Sometimes what the speakers had to say was triumphant: "We're no longer the vanishing American. We're everywhere." The most serious point made during the two-day event, and the one that always elicited the strongest response, concerned the bodies of the dead that don't rest on tribal land: "There are 100,000 remains in museums and universities," one speaker said. "We don't want science studying them time and time again."
The powwow's most colorful events were the dances and the drumming and singing that went with them. The men competed in such contests as Northern Traditional and the Grass Dance. For the women, the competitions included Fancy Shawl and Jingle Dress dances. There also were contests for kids.

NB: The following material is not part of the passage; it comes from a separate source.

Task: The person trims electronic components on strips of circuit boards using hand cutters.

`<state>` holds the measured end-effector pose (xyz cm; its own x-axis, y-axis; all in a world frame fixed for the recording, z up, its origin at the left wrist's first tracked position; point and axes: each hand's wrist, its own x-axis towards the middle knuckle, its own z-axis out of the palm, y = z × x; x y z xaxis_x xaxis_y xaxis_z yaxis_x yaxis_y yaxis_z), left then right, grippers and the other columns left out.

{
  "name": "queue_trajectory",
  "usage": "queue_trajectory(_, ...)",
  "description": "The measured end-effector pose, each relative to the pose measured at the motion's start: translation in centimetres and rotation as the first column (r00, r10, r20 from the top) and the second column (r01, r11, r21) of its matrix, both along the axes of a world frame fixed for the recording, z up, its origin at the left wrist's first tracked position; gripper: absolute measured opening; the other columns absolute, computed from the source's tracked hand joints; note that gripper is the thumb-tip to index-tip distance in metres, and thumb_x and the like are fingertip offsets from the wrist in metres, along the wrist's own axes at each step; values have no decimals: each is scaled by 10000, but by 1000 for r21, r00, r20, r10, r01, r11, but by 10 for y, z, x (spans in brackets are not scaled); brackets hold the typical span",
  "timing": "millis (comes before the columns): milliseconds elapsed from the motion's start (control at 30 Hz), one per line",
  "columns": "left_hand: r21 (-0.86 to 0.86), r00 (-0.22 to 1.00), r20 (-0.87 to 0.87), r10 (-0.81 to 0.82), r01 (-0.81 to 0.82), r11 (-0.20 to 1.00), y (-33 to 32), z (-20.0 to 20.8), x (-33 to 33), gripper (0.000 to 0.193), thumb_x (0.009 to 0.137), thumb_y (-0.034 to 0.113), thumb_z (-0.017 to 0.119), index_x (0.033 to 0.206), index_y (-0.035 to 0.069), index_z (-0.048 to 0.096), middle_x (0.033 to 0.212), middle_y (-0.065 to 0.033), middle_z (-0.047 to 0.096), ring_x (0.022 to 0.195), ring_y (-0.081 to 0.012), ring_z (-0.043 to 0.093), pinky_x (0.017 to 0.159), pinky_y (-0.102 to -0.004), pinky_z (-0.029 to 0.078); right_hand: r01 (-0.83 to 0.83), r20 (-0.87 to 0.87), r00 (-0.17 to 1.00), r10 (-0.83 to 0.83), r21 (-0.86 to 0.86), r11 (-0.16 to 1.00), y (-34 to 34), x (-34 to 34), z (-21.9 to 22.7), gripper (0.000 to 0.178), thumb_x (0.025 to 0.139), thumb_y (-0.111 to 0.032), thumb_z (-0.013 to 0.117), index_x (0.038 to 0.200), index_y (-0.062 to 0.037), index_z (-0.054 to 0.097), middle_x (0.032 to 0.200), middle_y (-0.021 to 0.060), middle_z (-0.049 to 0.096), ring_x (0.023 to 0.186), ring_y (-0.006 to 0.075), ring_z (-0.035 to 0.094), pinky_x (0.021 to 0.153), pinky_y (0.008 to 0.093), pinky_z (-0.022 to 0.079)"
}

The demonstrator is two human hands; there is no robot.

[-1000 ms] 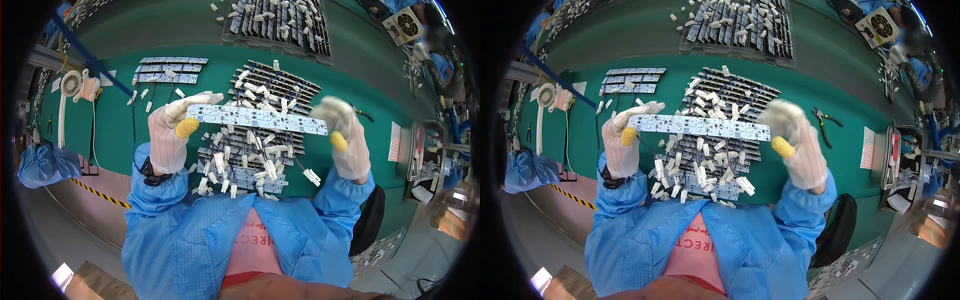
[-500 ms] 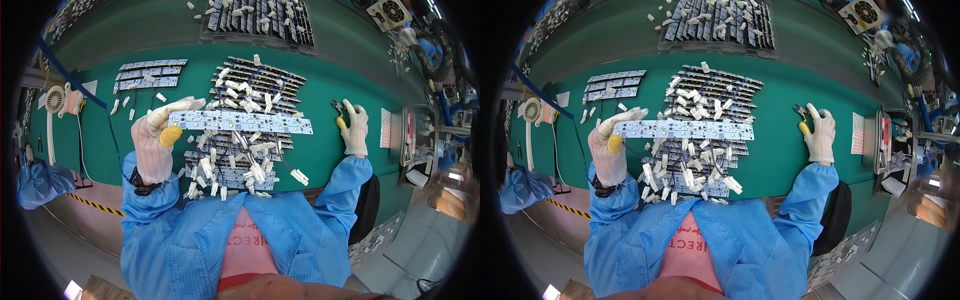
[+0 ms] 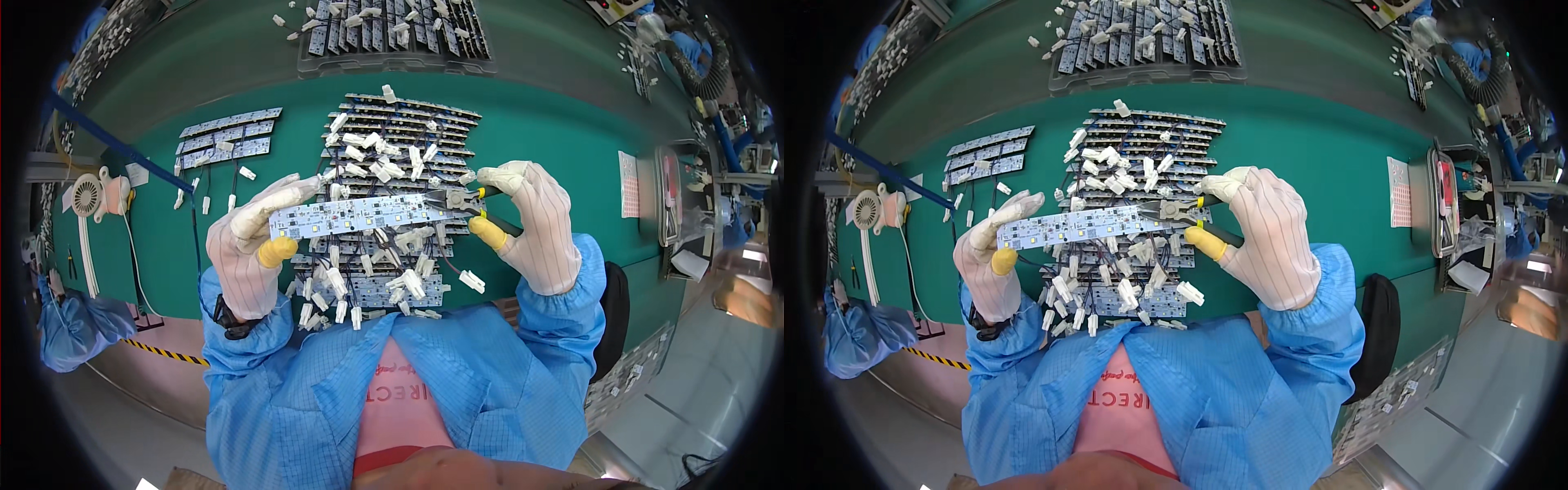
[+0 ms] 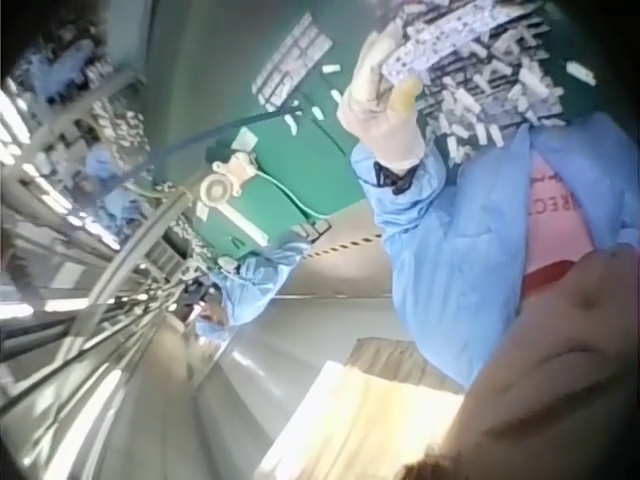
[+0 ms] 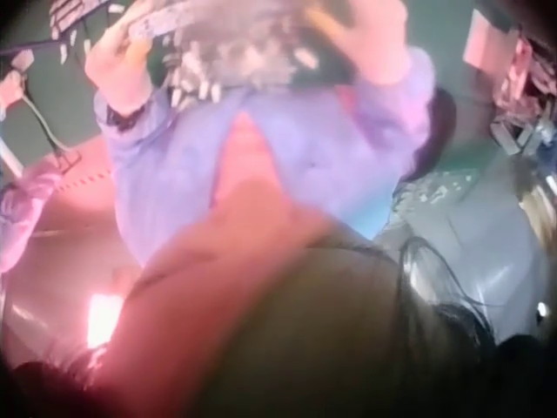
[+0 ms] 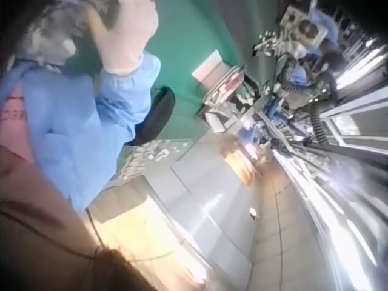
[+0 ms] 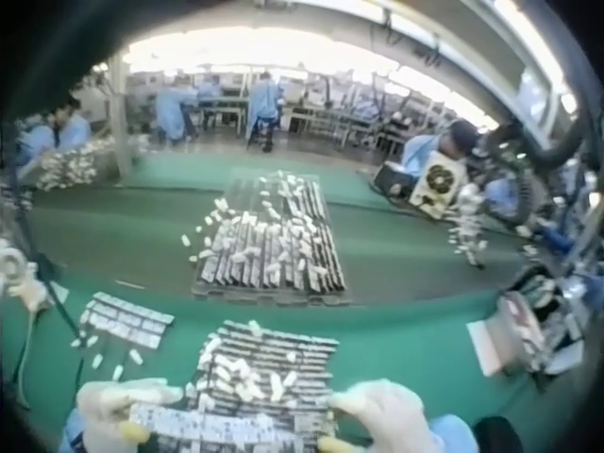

When do American Indians learn their traditional dances? Richard Wilcox, a Narragansett from Rhode Island, tells INSIGHT that asking an Indian when he learned to dance is "like asking anyone else if they remember when they started walking." Dancing "is a part of life," he says.
Drumming groups came from all over the United States, but the powwow's Host drummers were the Black Lodge Singers from Washington state, a Blackfoot group, and the Cozad family from Oklahoma, who are Kiowas.
The Cozad drums got started 70 years ago by paterfamilias Leonard Cozad Sr. He still drums and chants with the group that now includes nine of his sons (four of whom were in the nation's capital), along with grandsons, grandnephews and a few Cozad family women.
His son Larry Cozad tells INSIGHT that the family attends powwows throughout the year. "There are only two or three weekends we don't powwow," he says. He points out about the Native American songs that "nothing is written down. It's mouth to ear."